I get tired of writing, uttering and thinking the word. Many people tell me it's way too early to even suggest that we be talking about it. To suggest that we begin planning how to adapt to climate change implies that we've given up and surrendered. The climate wins. We lose and submit. So I was glad to hear someone NOT use the word while making the point I seek to make.

Today's editorial in the online version of the Huntsville (Alabama) Times does not use the word adapt in any form - not adaptation, nor adaptive, nor even adaptable. We are spared by John Ehinger of the editorial board.

Northern Alabama is, of course, living through the same extreme drought conditions as northern Georgia. What's interesting to me is how the writer frames the issue and - as he puts it - "What's to be done?"

The year 2007 was the driest of three straight dry years locally.

Because the fractions don't count for much, let's just round the numbers off a little. In 2007, Huntsville's rainfall was just over 28 inches. That was almost 30 inches below normal. The same thing, though sometimes to a lesser degree, occurred over other portions of Alabama and the Southeast.

What's to be done? Start with what's not to be done.

The lack of rainfall - at times characterized by the phrase "exceptional drought" - was not the result of some bureaucrat's oversight or an ill-conceived government policy. Human beings in the 21st century are the beneficiaries of (and the victims of) the same cycles of nature that have long influenced both human progress and, over the eons, life on Earth.

But, again, what's to be done? What has to be done is coping. We have to find ways to manage in years of exceptional drought as well as in years of excessive rainfall.

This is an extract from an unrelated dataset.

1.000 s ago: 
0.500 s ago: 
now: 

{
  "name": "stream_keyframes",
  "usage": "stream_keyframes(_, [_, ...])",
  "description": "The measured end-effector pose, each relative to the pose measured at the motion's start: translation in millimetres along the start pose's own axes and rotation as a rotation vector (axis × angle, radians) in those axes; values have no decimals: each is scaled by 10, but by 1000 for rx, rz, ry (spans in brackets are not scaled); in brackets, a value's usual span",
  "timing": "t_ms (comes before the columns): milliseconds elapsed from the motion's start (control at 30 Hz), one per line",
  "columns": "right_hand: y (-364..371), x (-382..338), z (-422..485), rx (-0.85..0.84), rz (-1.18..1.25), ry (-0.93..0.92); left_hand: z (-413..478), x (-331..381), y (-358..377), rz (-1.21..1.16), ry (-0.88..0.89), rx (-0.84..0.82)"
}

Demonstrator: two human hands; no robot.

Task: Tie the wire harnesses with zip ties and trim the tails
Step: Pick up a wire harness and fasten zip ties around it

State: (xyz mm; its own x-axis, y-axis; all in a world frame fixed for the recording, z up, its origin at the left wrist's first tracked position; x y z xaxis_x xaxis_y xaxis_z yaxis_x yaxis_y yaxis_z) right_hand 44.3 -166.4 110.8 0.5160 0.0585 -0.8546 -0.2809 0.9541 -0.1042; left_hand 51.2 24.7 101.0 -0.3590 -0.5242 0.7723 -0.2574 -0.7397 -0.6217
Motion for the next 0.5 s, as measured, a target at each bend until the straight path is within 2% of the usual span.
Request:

In other words, we have to use resources wisely and plan for contingencies. Trouble is, people define such ideas as wise use differently. Georgia defines it differently than Alabama. Developers define it differently than conservationists.

The rain comes or it doesn't come. We simply have to find ways to deal with it, and the notion of assuming the annual average is what we'll get every year doesn't suffice - because it doesn't hold up.

Huntsville's water system is in better shape than most. But the challenges it faces are the challenges faced by water systems across the region.

Here's an example. Huntsville's system can pump up to 80 million gallons a day. And how much do we use? In winter, for example, the daily usage is about 40 million gallons. That leaves a cushion for growth and for breakdowns.

But in summer, particularly last summer when watering systems had to make up for the chronic lack of precipitation, actual usage reached about 76 million gallons on some days. If a treatment plant had failed or some other misfortune had struck, we'd probably have ended up under mandatory conservation measures.

I sure sounds like adaptation to me, but by avoiding using the word, the writer appealed to good old common sense in the face of natural forces. What's to be done? "Use resources wisely and plan for contingencies."

What's glaringly missing, of course, is any acknowledgement that human beings in the 21st Century are influencing those natural forces. Without that - and the changes in behavior it should prescribe - we're not truly adapting; we're just trying to survive a little longer.